Extracted records:
════════

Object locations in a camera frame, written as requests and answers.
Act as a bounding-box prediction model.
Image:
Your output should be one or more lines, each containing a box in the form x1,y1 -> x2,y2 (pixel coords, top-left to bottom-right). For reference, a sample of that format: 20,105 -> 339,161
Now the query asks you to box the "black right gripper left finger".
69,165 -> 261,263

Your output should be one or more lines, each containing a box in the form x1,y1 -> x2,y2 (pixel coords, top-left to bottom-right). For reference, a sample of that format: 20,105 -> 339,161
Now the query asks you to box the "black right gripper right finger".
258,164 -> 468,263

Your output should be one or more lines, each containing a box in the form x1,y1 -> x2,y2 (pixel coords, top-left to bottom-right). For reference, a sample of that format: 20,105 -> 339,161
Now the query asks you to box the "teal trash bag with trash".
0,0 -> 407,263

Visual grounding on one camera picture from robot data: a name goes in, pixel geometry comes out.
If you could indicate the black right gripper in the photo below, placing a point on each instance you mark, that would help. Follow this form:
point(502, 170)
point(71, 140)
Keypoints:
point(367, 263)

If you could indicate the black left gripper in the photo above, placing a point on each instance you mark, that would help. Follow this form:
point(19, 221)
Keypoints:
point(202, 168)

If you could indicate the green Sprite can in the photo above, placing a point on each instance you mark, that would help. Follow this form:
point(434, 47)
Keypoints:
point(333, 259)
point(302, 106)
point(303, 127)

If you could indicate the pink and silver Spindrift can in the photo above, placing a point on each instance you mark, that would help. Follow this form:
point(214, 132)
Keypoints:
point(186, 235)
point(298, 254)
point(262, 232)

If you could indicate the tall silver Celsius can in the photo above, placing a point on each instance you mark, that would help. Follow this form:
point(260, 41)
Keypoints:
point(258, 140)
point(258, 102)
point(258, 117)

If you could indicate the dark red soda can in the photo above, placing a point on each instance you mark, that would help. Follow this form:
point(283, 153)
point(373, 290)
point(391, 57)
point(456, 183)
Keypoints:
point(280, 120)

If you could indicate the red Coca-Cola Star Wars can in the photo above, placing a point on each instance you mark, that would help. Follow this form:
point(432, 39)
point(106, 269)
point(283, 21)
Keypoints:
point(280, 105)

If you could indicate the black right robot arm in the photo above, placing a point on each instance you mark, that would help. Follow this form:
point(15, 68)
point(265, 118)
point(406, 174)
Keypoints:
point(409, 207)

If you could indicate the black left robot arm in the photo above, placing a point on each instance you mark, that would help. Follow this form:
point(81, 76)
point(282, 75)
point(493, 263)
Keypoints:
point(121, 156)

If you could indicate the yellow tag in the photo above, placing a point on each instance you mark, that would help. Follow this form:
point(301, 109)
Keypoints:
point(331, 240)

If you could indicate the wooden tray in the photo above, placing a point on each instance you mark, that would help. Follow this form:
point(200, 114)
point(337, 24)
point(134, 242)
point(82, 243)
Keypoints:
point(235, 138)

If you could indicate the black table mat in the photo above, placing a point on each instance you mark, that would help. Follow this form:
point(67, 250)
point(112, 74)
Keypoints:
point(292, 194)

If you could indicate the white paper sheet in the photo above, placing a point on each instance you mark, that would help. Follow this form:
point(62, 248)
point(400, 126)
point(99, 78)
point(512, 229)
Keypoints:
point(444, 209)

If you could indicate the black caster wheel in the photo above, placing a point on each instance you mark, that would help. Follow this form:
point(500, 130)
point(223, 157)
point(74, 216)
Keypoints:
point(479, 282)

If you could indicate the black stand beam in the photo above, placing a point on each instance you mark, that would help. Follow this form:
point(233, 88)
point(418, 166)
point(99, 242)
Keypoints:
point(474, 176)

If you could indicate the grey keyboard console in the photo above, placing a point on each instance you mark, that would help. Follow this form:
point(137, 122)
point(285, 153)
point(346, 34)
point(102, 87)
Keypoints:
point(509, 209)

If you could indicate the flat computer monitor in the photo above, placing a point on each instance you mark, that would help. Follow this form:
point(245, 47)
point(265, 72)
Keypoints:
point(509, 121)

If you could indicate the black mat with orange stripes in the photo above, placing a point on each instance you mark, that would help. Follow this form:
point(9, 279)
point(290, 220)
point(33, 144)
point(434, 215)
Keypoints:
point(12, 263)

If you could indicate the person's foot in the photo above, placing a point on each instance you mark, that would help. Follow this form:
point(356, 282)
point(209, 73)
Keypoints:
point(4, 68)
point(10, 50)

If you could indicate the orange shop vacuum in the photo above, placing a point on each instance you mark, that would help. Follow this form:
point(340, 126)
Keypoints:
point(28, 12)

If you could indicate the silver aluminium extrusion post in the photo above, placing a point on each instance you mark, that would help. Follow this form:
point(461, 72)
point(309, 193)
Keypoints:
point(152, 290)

════════

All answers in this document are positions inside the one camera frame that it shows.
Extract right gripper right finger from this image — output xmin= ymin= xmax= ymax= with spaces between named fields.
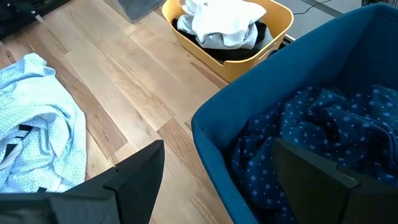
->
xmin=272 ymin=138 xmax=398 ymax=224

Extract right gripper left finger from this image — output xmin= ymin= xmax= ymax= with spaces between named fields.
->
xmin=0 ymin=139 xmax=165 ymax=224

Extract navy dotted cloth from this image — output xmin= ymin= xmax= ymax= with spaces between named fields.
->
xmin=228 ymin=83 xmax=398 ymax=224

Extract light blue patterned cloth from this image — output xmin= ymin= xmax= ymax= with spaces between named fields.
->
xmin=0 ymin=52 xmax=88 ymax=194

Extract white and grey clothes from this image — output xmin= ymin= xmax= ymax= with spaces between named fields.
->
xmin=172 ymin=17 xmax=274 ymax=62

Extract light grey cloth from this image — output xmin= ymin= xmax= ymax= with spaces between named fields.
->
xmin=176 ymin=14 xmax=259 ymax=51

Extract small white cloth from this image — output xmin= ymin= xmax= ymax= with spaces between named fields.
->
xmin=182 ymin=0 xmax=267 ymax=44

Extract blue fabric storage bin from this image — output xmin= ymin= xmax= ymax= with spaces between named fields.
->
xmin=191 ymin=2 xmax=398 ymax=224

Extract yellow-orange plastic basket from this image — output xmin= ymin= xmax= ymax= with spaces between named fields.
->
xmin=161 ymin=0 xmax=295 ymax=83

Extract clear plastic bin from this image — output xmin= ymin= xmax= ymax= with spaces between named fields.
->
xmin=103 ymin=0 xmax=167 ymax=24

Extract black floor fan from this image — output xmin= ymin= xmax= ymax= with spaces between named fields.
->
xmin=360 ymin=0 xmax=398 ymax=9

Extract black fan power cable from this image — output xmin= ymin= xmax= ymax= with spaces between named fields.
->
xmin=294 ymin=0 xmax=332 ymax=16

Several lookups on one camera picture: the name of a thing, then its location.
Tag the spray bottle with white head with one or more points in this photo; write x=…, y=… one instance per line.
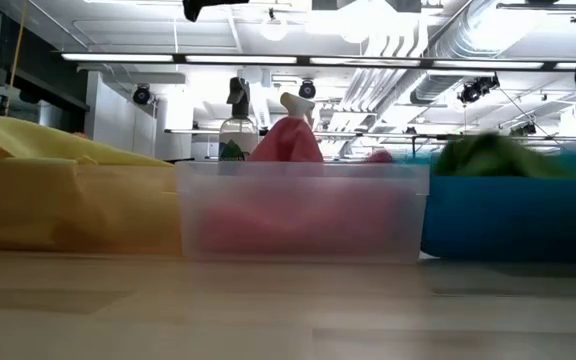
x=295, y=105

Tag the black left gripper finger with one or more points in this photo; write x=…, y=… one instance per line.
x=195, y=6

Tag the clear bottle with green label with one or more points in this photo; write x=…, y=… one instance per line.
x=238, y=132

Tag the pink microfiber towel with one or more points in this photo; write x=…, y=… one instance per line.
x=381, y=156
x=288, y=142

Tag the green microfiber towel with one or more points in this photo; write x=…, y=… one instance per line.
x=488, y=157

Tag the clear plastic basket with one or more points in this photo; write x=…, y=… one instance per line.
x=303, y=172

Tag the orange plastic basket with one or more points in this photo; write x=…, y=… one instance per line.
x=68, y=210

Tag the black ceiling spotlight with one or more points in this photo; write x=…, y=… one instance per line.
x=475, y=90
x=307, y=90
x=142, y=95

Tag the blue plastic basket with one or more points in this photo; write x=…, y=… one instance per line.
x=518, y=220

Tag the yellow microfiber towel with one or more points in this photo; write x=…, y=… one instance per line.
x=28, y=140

════════

▶ **ACTIVITY**: Look above for the line holding "Object locations in", then set down exactly that line and every line after it up to and including the line holding "If you could indicate the black left gripper", with nothing else.

▶ **COMPLETED TASK**:
Object locations in a camera frame, written as requests and answers.
Act as a bounding-box prediction model.
Image:
Your output should be one or more lines, each containing a box in the form x1,y1 -> x2,y2 (pixel coords, top-left to bottom-right). For reference, a sample of that format: 20,105 -> 339,161
Now the query asks you to box the "black right gripper left finger".
69,165 -> 261,263

Your output should be one or more lines, each containing a box in the form x1,y1 -> x2,y2 (pixel coords, top-left to bottom-right). For reference, a sample of that format: 20,105 -> 339,161
Now the query asks you to box the "black right gripper right finger".
258,164 -> 468,263

Your output should be one or more lines, each containing a box in the form x1,y1 -> x2,y2 (pixel coords, top-left to bottom-right). For reference, a sample of that format: 20,105 -> 339,161
Now the query asks you to box the "teal trash bag with trash".
0,0 -> 407,263

Visual grounding on one camera picture from robot data: a name goes in, pixel geometry comes out.
If you could indicate the black right gripper in the photo below, placing a point on each instance you mark, that would help. Follow this form:
point(502, 170)
point(71, 140)
Keypoints:
point(367, 263)

If you could indicate the black left gripper in the photo above, placing a point on each instance you mark, that would help. Follow this form:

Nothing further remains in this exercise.